Napolitano's choice also happens to be the top choice of the nearly 113,000 people who weighed in on the World Wide Web and, to a lesser extent, by phone, fax, mail and a suggestion box a the Capitol. It gathered 49,516 first-place votes; coin designs featuring just the saguaro and just the canyon were far back at 24,262 and 23,526 first-place votes, respectively.

A fourth design of Navajo code talkers, commemorating their role in World War II, tallied 12,474 votes. And the fifth showing the expedition of John Wesley Powell through the Grand Canyon, was far back at just 2,340 first-place votes.

But it will be a year before Arizonans - or anyone - gets to look at the state's two-bit coin. The U.S. Mint has set a May 2008 release date.
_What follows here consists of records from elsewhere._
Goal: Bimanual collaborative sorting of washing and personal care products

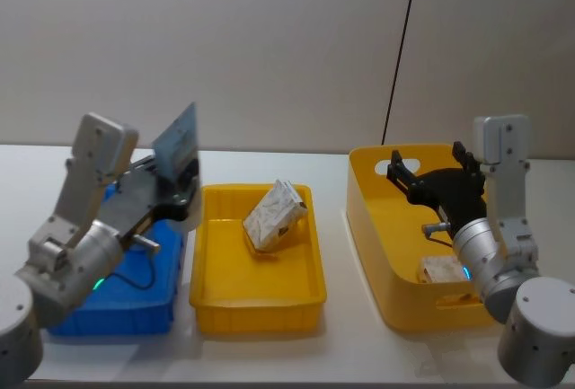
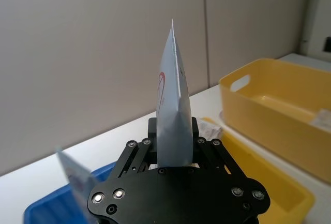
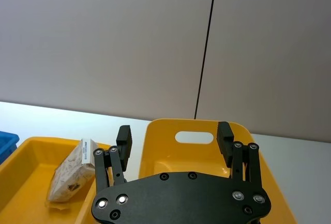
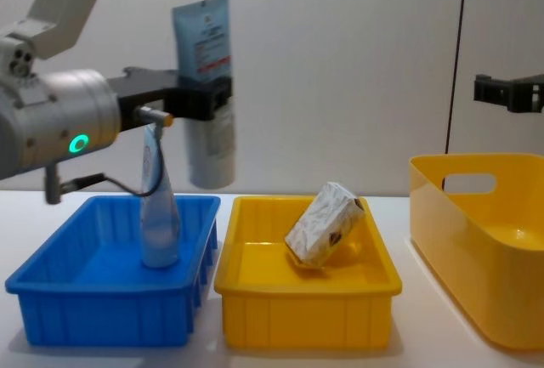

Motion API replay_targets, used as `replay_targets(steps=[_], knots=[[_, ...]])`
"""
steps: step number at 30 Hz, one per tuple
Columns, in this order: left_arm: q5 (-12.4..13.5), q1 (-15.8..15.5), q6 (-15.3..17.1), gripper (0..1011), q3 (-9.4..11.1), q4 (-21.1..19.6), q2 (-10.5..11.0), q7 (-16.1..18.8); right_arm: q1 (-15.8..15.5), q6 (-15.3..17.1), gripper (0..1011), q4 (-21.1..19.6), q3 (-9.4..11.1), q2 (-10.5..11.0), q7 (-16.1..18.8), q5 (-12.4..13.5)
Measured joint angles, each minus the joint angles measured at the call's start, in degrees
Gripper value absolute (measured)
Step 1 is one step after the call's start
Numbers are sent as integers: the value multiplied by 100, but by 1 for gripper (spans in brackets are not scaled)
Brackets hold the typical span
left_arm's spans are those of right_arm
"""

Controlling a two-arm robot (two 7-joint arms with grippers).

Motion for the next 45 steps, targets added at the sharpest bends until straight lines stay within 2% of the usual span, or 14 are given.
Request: replay_targets(steps=[9, 20, 30, 45], knots=[[-74, -303, -194, 272, 265, 196, -244, -448, 0, 0, 1004, 0, 0, 0, 0, 0], [-129, -534, -346, 272, 451, 366, -427, -706, -26, 0, 1004, -28, -1, 21, 106, 20], [-155, -641, -420, 272, 536, 446, -513, -829, -128, 34, 1004, -174, -56, 180, 549, 158], [-167, -695, -455, 272, 580, 486, -557, -890, -239, 279, 1004, -402, -254, 562, 1318, 408]])
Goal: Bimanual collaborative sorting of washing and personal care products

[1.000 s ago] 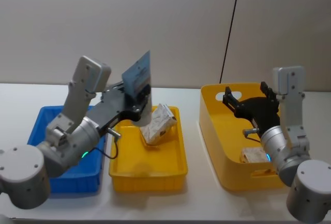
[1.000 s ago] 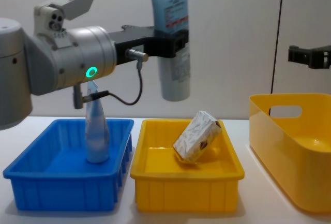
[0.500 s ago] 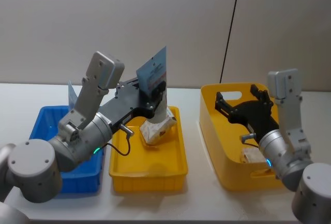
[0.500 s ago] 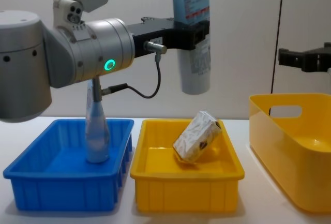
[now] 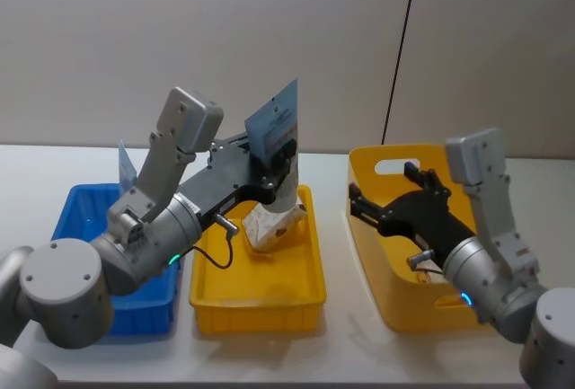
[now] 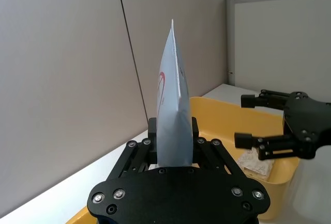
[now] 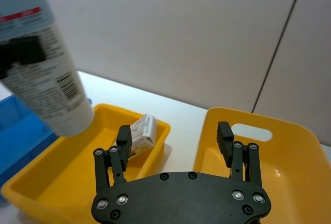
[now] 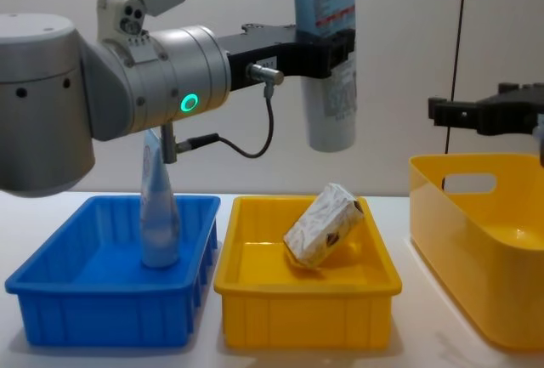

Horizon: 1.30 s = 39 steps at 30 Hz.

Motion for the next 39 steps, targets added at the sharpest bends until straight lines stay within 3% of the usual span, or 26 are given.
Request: replay_targets(steps=[21, 30, 39], knots=[[-5, -19, -14, 272, 17, 14, -15, -23, 387, 299, 1004, 104, -645, 513, 1040, 62], [-5, -23, -14, 272, 18, 16, -18, -27, 644, 296, 1004, 338, -861, 538, 1229, 50], [-4, -23, -14, 272, 18, 16, -18, -27, 966, 204, 1004, 729, -1027, 431, 1248, 8]])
All five finalists actually were selected by the Arizona State Quarter Commission which reviewed various suggestions, both for content and, for lack of a better word, draw-ability. The coin had to be able to depict the scene given both the limited size of the quarter and the restrictions on how high or deep the stamping could be.

And some ideas were rejected for political or other reasons.

For example one commission member suggested a Hopi Kachina might be an effective way to represent something unique to Arizona. But that idea was jettisoned, not only because it meant singling out one tribe but also because of the belief that there were still a lot of raw feelings about the partition of Navajo and Hopi land and the forced relocations.

And a suggestion to use San Xavier mission south of Tucson was dismissed because it remains an active Catholic church.

Even the decision to select Powell making his way down the Colorado River was fraught with concerns over political correctness. Committee members insisted the inscription should say that Powell was "exploring'' the Grand Canyon, as Native

Americans might take offense as a suggestion he "discovered'' what they knew was there all along.

The U.S. Mint began issuing quarters in 1989. Those release dates are based on order of entry into the Union; Arizona, as the 48th state, is trailed only by Alaska and Hawaii.